[Stored dataset items]
··········

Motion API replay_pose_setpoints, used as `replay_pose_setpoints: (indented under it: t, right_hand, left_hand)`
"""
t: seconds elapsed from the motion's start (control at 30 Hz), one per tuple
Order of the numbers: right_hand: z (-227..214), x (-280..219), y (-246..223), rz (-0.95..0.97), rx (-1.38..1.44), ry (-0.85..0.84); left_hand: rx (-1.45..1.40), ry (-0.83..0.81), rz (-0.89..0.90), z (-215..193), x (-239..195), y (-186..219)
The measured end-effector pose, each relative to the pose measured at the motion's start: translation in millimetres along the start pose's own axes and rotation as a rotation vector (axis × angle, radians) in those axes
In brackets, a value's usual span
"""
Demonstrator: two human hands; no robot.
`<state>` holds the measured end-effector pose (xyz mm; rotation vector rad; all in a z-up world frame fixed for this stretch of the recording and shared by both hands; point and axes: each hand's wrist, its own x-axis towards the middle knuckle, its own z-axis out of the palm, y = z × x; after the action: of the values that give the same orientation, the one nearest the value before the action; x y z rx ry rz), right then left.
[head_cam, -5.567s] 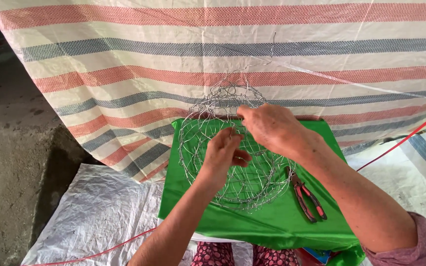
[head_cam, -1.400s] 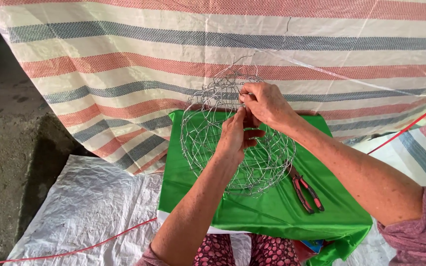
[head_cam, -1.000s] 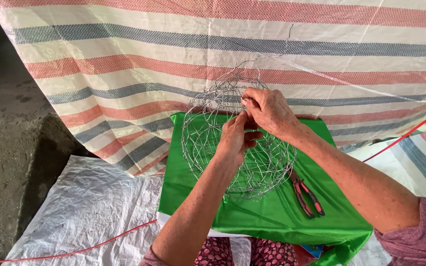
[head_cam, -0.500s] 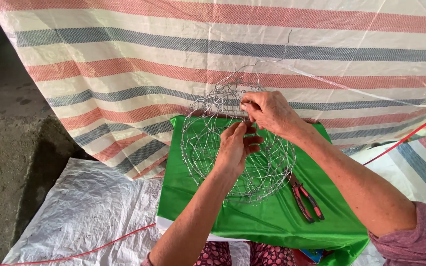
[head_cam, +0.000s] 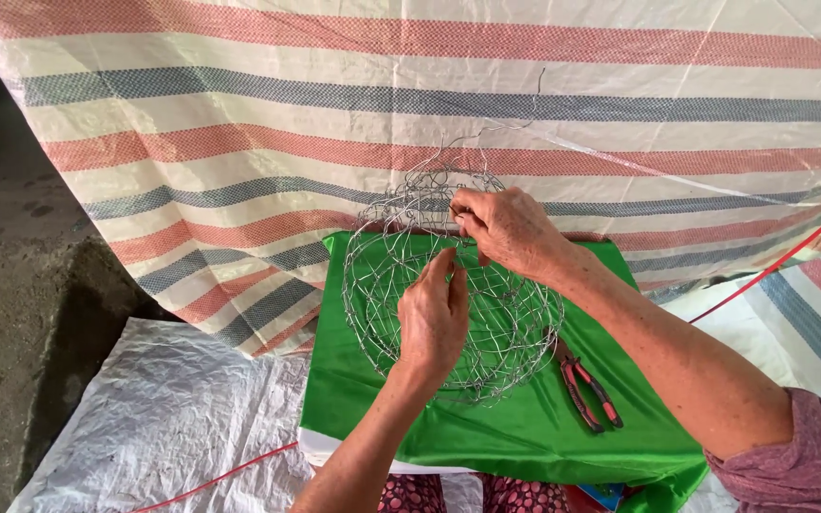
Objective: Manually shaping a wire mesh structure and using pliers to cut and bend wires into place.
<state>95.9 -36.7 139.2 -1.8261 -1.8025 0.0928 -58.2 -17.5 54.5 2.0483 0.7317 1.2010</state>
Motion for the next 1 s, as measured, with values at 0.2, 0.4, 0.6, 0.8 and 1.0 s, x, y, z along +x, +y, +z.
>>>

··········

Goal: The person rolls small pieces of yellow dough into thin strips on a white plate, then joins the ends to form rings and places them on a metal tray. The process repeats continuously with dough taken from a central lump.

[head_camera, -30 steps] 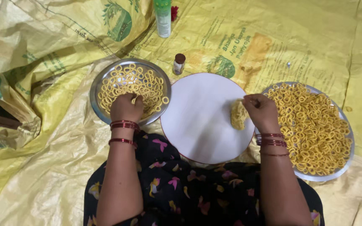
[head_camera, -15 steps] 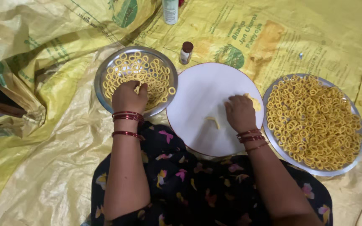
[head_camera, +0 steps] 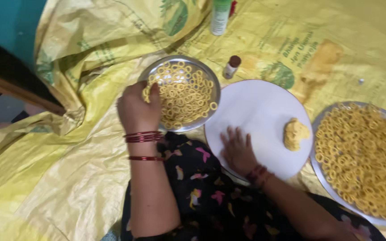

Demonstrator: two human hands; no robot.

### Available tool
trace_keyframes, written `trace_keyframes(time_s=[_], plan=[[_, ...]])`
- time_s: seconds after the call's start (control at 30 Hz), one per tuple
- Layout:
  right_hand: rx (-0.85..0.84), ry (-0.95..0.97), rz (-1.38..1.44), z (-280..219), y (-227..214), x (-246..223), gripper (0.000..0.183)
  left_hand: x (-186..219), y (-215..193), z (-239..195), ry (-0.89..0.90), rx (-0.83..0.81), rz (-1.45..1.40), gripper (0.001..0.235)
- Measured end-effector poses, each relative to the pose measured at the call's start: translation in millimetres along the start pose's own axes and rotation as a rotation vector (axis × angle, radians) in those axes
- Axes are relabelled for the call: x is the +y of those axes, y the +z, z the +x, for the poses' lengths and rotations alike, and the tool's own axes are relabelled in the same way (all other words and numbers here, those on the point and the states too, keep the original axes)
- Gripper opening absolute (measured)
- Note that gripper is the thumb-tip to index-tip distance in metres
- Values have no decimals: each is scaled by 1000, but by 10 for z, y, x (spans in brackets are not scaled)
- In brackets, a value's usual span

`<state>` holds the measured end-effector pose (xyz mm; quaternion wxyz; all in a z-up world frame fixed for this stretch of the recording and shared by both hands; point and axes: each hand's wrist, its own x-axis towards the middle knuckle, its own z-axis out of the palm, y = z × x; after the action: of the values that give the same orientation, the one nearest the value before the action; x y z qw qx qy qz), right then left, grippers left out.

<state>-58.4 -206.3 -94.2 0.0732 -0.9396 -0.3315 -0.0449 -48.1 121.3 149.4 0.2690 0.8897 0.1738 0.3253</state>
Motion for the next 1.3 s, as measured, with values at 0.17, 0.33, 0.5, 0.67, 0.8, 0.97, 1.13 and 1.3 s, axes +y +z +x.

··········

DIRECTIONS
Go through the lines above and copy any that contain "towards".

RESPONSE
`<state>` holds the measured end-effector pose (xyz mm; rotation vector rad; all in a z-up world frame fixed for this stretch of the recording and shared by both hands; point and axes: each hand's wrist, its own x-axis towards the middle knuckle, its own z-axis out of the palm, y = z × x; after the action: of the values that give the same orientation, the one nearest the value before the action; x y z rx ry rz), right then left.
`<state>` holds the measured end-effector pose (xyz mm; quaternion wxyz; all in a z-up world frame fixed for this stretch of the recording and shared by both hands; point and axes: each hand's wrist, its own x-axis towards the middle knuckle, its own z-axis out of the palm, y = z × x; after the action: of the values that give the same orientation, the one nearest the value before the action; x y z qw qx qy qz), right then left, grippers left out.

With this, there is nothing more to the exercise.